The government is using surveillance cameras, facial recognition and smart glasses to score people on social behavior, which can lead to punishment.

Mariel Myers Senior producer
2 min read

By 2020, China plans to give all of its 1.4 billion citizens a personal score, based on how they behave. To create those scores, which could affect whether someone is allowed to fly or own property, China is using facial recognition, artificial intelligence, smart glasses and other technologies to monitor, rate and sometimes shame its citizens.

China's plan is to give each citizen a social credit score, which goes far beyond the traditional credit score based on finances.

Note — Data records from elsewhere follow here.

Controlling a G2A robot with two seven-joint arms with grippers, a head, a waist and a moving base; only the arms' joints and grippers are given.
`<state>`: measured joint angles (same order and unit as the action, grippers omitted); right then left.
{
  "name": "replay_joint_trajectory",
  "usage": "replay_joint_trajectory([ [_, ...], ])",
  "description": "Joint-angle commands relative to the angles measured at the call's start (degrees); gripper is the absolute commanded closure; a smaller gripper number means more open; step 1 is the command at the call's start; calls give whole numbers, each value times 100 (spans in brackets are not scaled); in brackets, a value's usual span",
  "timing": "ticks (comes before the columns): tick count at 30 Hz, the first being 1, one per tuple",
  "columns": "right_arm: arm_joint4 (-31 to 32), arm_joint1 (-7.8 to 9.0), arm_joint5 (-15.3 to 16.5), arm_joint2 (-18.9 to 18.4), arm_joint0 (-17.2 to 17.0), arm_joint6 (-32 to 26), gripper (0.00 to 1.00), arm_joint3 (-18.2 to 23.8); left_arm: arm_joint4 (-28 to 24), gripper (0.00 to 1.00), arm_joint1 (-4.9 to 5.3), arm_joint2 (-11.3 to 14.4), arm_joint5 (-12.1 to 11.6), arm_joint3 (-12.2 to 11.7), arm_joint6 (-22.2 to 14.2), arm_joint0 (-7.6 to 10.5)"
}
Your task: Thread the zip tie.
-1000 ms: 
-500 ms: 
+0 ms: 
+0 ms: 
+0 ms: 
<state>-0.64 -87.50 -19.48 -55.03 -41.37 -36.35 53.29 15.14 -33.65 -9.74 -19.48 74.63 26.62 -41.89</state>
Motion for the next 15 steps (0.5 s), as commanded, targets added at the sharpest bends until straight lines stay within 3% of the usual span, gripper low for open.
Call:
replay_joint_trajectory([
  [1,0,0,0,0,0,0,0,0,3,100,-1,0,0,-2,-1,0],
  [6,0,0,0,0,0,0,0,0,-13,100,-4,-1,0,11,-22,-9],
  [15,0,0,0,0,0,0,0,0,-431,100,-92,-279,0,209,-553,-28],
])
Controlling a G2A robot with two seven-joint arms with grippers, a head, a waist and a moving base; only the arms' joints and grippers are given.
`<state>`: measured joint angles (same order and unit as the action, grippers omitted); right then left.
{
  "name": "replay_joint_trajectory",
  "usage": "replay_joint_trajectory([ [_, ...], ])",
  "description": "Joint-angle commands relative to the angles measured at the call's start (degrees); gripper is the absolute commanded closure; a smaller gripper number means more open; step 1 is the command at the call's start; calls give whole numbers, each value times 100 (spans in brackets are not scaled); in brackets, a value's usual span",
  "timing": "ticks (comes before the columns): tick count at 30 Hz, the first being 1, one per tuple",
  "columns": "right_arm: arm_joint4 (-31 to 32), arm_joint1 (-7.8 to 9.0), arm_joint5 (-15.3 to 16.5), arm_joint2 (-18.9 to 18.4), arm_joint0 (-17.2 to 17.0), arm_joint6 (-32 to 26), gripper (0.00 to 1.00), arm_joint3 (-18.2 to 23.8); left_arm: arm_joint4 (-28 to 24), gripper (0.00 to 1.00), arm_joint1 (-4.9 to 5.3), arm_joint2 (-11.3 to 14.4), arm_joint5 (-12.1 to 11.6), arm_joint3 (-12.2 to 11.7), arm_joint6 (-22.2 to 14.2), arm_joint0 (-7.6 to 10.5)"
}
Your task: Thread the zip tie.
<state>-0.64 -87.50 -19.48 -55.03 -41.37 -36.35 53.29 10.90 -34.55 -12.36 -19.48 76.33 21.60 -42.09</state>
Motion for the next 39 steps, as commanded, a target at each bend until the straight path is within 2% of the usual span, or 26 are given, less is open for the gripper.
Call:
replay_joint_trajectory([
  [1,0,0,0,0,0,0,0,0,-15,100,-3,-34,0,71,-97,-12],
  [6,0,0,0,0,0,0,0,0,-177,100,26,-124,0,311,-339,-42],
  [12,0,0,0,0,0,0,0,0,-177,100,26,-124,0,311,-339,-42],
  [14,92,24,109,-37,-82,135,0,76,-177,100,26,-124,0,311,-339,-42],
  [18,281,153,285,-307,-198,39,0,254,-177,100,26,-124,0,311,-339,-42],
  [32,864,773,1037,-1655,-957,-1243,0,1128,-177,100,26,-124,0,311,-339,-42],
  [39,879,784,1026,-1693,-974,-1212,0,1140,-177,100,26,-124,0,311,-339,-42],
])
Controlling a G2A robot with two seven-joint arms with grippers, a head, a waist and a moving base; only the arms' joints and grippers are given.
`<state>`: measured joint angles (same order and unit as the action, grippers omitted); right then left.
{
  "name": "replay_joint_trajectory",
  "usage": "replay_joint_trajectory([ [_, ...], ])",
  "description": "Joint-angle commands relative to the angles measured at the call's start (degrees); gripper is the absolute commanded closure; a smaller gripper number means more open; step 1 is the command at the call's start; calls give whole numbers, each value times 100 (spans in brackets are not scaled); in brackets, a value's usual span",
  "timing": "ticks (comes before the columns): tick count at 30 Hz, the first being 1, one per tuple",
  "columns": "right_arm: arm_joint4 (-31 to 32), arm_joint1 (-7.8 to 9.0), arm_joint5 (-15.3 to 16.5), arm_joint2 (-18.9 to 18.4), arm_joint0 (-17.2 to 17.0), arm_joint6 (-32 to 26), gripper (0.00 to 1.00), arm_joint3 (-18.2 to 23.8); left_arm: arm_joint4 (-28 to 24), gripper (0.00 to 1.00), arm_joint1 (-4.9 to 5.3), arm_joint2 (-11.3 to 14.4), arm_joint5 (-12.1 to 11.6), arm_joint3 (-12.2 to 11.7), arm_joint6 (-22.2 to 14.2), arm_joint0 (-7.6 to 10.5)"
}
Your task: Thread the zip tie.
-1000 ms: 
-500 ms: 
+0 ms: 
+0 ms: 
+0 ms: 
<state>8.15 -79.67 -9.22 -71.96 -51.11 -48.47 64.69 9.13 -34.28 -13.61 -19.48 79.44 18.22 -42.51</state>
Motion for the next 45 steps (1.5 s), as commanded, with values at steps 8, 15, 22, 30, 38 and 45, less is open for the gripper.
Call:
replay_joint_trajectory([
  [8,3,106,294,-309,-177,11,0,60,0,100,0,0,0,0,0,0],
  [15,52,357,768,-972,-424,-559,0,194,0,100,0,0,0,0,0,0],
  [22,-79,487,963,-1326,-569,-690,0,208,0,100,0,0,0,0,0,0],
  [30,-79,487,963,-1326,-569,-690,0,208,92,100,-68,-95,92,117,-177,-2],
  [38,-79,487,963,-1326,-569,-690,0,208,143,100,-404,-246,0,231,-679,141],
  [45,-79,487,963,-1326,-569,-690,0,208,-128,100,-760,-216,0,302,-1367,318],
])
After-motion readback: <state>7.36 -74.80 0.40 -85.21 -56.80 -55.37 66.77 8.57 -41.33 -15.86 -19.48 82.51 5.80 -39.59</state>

The score can fluctuate based on a range of behaviors, like whether you jaywalk or buy Chinese-made goods or buy too many video games. If your score gets too low, you can be banned from buying a plane ticket, renting a house, accessing high-speed internet or getting a loan.

manwalkingalt
CBS News

Sensetime, one of China's most successful artificial intelligence companies, has created smart cameras for the government that can help catch criminals but also track average citizens. As people, bikes, cars and buses pass in front of the cameras, identifiers pop up.

"It can recognize more than 4,000 vehicles," CEO Xu Li explains. "We can tell whether it is an adult, a child, male or female."

With China's millions of surveillance cameras, the government can record jaywalkers at city intersections, zero in on their faces and then shame them on public video screens.

Police in Beijing have been seen wearing glasses that resemble Google Glass and can recognize faces linked to the government's national database.

glasses
AFP/Getty

The fear is that the government will use this social credit scoring system to punish people who aren't sufficiently loyal to the Communist party. Trying to clear your name or fight your score is nearly impossible, since there is no real due process.